Tenslotte vroegen de leden van de VVD-fractie welke positie de regering inneemt ten aanzien van de rapporten van de ambtelijke werkgroepen Joustra en Van den Berg, die voorstellen hebben geformuleerd voor de verbetering van de Nederlandse netto-positie na 1999.

In de ambtelijke werkgroepen is bezien welke mogelijkheden er zijn om door wijziging van de financieringssystematiek en het beleid van de Europese Unie te komen tot een verbetering van de Nederlandse netto-positie ten opzichte van de EG-begroting en tot een verlaging van de Nederlandse afdrachten aan de Unie. De technische scenario's die daarbij ter tafel zijn gekomen dienen in de eerste plaats als oriëntatie voor de in de toekomst te voeren discussie over herziening van de financieringssystematiek en het beleid van de Europese Unie.
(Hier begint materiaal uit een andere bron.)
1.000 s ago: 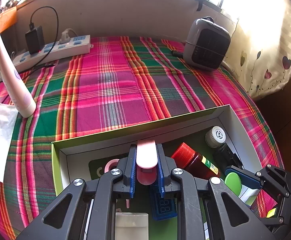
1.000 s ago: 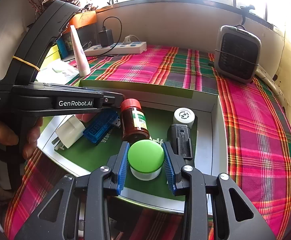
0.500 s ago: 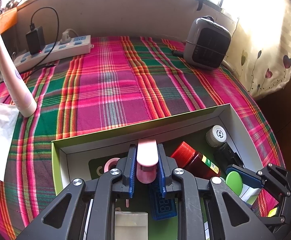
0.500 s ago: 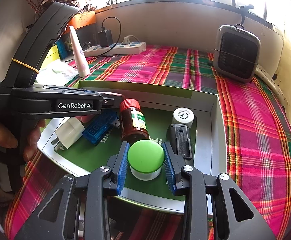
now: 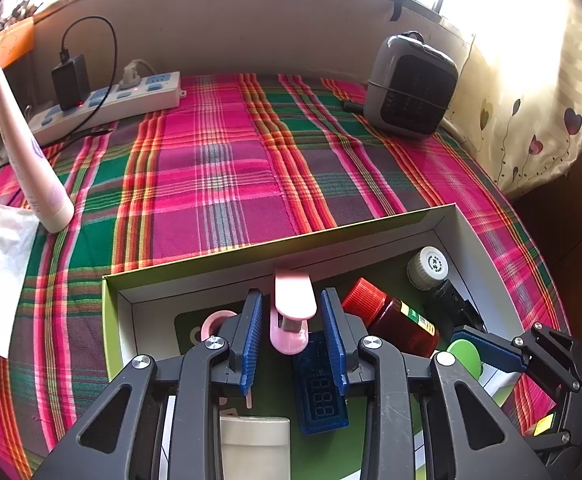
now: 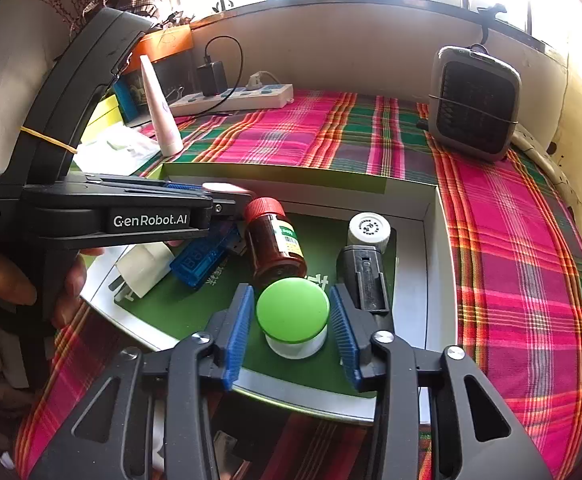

Deze discussie zal plaatsvinden aan de hand van een analyse die de Commissie onmiddellijk na afloop van de IGC zal presenteren. In onderling samenspraak met gelijkgezinden en uiteraard mede onder invloed van de voorstellen die de Commissie tezijnertijd op tafel zal leggen, zal bepaald moeten worden hoe en op welke wijze de regering concreet zal opereren. Het denken over de hervorming van het gemeenschappelijk landbouwbeleid zal meer vorm krijgen naar aanleiding van de nota die de Minister van Landbouw, Natuurbeheer en Visserij op 1 februari jl. aan de Tweede Kamer heeft doen toekomen (Kamerstukken II 1995/1996, 24 596, nr. 1).

6. Neologisme «triloog»

Het neologisme «triloog» (ook wel aangeduid als «trialoog») is etymologisch gezien een logisch vervolg op het woord «dialoog». Het gebruik ervan zal uitwijzen of hier sprake is van een aanwinst voor de Nederlandse taal.

De Minister van Buitenlandse Zaken,

H. A. F. M. O. van Mierlo

De Minister van Financiën,

G. Zalm

De Staatssecretaris van Buitenlandse Zaken,

M. Patijn


XNoot
1

De bijlage is ter inzage gelegd op het Centraal Informatiepunt onder griffienr. 117048.3.